In the matter of Shakti Yezdani v. Jayanand Jayant Salgaonkar, the  hon’ble Supreme Court of India (Supreme Court), on December 14, 2023, while ruling in favour of the legal heir as opposed to the nominee and confirming the consistent view of courts on the concept of nomination, pronounced that nomination does not amount to statutory testament and that a nomination under the provisions of company laws does not supersede the provisions Indian succession laws.

 

While the deceased, in this matter, had executed a will specifying devolution of his estate upon his successors, with respect to certain fixed deposits (FDs) and mutual fund investments (MFs), the deceased had identified some of the respondents as his nominees. One of the heirs of the deceased filed a suit for declaration for administration of deceased’s properties upon the passing of the deceased. In response to such suit the nominee contended that the FDs and MFs exclusively vested with them after the testator’s death.

 

In deciding the case, the Supreme Court pronounced a verdict on the following:

  • intent behind introducing sections 109A and 109B of the Companies Act, 1956 (the provisions which introduced nomination);
  • the implications of the scheme of nomination under the above mentioned provisions;
  • the use of the term ‘vest’ and the ‘non obstante’ clause in these provisions; and
  • the relationship of succession law with the concept of ‘nomination’.

 

The Supreme Court observed that a nomination facility has been introduced to provide an impetus to the corporate sector. It eased the process of obtaining multiple letters of succession from various authorities and boosted investor confidence. However, it does not grant complete ownership of shares to nominees.
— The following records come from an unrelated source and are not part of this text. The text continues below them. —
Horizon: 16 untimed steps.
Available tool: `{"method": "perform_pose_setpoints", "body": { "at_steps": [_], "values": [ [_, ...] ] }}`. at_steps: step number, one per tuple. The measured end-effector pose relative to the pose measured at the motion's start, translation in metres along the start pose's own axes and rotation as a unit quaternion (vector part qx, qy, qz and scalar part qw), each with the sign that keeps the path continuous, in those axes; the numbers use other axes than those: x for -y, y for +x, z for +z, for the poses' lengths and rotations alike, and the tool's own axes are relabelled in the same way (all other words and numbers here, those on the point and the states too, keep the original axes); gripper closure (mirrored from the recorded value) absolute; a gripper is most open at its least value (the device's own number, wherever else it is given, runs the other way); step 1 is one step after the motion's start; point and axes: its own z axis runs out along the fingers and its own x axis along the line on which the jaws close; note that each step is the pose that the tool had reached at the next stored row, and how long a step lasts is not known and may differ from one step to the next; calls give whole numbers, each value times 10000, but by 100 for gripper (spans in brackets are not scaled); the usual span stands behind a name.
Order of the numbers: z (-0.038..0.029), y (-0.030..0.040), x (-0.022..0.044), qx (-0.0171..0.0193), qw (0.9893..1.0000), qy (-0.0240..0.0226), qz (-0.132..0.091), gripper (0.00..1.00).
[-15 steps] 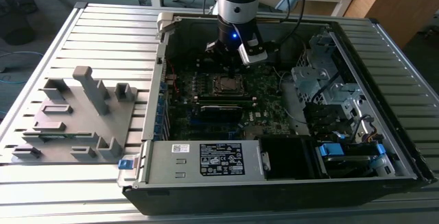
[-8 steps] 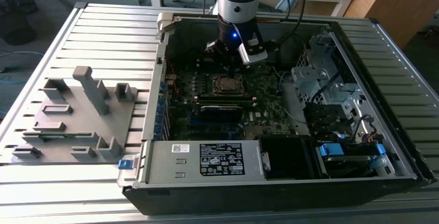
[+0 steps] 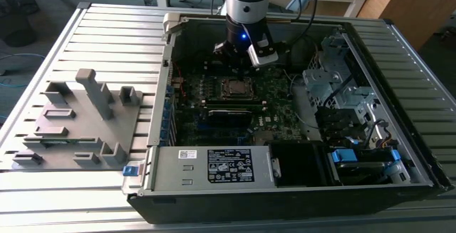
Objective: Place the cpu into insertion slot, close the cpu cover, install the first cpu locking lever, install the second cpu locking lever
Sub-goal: 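Install the second cpu locking lever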
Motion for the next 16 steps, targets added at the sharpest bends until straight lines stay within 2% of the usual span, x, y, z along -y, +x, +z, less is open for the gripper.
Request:
{"method": "perform_pose_setpoints", "body": {
  "at_steps": [16],
  "values": [
    [-37,-2,-2,0,10000,0,0,90]
  ]
}}
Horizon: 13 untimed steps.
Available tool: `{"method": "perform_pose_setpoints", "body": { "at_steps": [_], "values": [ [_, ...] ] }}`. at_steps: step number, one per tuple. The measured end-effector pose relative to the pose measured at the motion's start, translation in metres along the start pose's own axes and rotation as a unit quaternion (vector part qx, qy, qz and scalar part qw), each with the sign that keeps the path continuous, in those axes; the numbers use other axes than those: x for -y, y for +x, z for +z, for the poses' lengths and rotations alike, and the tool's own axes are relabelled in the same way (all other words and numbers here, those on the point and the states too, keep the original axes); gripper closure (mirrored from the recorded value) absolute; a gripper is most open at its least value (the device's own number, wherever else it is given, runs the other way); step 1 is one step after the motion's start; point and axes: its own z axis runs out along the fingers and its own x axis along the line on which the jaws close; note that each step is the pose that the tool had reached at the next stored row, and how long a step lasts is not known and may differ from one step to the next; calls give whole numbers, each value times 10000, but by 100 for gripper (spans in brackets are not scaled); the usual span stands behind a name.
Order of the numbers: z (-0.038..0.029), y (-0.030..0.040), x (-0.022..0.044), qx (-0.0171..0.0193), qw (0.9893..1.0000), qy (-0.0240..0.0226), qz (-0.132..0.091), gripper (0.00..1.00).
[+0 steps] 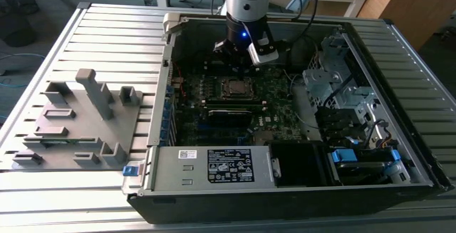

The Supreme Court further observed that courts have consistently interpreted nomination provisions in various statutes to hold that nomination does not grant ownership rights.

 

Further, the Supreme Court interpreted the term ‘vest’ in section 109A of the Companies Act, 1956 to hold that the same has a variable meaning and the mere use of it doesn’t imply complete ownership.  Also, interpreting the non-obstante clause in section 109A of the Companies Act, 1956, the Supreme Court held that it serves the specific purpose of enabling the company to transfer shares to the nominee, excluding other individuals. This way, it fulfills the company’s responsibility against claims from the deceased shareholders’ legal heirs.

 

Discussing the concept of nomination, the Supreme Court also held that considering nomination as a ‘statutory testament’ is not acceptable because the Companies Act, 1956 does not address succession. It also does not override Indian succession laws. The company’s role does not extend to facilitating its shareholders’ succession planning. In the case of a will, it’s the administrator or the executor under the Indian Succession Act, 1925, and for intestate succession, the laws of succession determine the line of succession.